To do » The required answer is each line in the entries below where "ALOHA" occurs.

[Items from a data source]
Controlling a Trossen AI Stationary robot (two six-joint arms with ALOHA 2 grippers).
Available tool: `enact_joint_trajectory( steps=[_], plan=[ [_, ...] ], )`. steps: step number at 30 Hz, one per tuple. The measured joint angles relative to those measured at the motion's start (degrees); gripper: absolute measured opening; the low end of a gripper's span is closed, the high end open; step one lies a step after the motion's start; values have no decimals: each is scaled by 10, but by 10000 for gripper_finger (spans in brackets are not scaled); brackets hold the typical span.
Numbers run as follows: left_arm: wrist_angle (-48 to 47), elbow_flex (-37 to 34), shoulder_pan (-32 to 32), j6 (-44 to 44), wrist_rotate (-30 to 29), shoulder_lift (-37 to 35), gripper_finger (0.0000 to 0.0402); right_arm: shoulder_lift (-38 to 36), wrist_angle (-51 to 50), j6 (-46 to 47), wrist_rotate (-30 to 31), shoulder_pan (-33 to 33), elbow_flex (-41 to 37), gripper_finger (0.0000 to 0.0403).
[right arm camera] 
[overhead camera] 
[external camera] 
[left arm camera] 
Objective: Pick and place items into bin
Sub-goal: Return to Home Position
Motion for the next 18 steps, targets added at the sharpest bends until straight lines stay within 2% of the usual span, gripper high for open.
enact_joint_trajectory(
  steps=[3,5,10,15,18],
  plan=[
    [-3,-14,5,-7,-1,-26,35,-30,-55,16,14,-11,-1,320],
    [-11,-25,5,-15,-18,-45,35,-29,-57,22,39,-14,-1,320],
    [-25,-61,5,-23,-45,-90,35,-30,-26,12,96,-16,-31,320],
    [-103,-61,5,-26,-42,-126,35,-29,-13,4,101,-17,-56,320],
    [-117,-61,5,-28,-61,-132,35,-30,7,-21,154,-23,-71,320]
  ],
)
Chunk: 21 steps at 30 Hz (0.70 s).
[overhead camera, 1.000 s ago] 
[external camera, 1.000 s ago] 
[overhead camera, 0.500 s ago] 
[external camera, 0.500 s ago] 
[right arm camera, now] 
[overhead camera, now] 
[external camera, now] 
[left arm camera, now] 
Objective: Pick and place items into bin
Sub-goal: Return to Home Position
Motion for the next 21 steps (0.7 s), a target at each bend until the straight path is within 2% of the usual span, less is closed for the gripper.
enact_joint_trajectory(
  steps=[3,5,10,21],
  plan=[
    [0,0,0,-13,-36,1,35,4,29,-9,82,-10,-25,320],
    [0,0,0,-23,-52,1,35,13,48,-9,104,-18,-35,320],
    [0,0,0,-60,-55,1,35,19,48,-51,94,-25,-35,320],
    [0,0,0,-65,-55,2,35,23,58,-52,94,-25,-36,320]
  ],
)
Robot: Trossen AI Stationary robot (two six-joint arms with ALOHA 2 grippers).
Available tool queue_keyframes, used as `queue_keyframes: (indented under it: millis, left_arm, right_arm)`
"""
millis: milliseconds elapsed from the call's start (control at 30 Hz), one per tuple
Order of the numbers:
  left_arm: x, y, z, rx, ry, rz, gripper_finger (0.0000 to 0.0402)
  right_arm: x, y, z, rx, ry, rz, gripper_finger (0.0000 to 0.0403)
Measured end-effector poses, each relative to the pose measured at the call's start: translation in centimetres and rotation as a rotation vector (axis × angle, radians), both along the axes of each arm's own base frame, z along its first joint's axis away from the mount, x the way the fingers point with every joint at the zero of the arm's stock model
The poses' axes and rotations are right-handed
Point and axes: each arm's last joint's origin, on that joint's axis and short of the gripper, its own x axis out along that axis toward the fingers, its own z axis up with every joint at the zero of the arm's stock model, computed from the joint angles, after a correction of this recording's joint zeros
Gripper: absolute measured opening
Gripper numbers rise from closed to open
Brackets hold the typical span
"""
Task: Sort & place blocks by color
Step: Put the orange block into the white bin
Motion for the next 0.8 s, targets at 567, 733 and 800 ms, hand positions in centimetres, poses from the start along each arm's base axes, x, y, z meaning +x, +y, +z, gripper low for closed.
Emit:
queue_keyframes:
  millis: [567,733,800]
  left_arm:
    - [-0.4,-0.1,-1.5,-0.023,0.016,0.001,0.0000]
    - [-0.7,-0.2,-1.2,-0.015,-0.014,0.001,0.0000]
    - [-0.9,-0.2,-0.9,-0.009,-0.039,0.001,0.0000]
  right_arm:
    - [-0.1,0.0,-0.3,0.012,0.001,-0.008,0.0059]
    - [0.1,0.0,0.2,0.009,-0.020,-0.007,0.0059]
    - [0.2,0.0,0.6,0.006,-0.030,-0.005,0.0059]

Finished task »
Controlling a Trossen AI Stationary robot (two six-joint arms with ALOHA 2 grippers).
Robot: Trossen AI Stationary robot (two six-joint arms with ALOHA 2 grippers).

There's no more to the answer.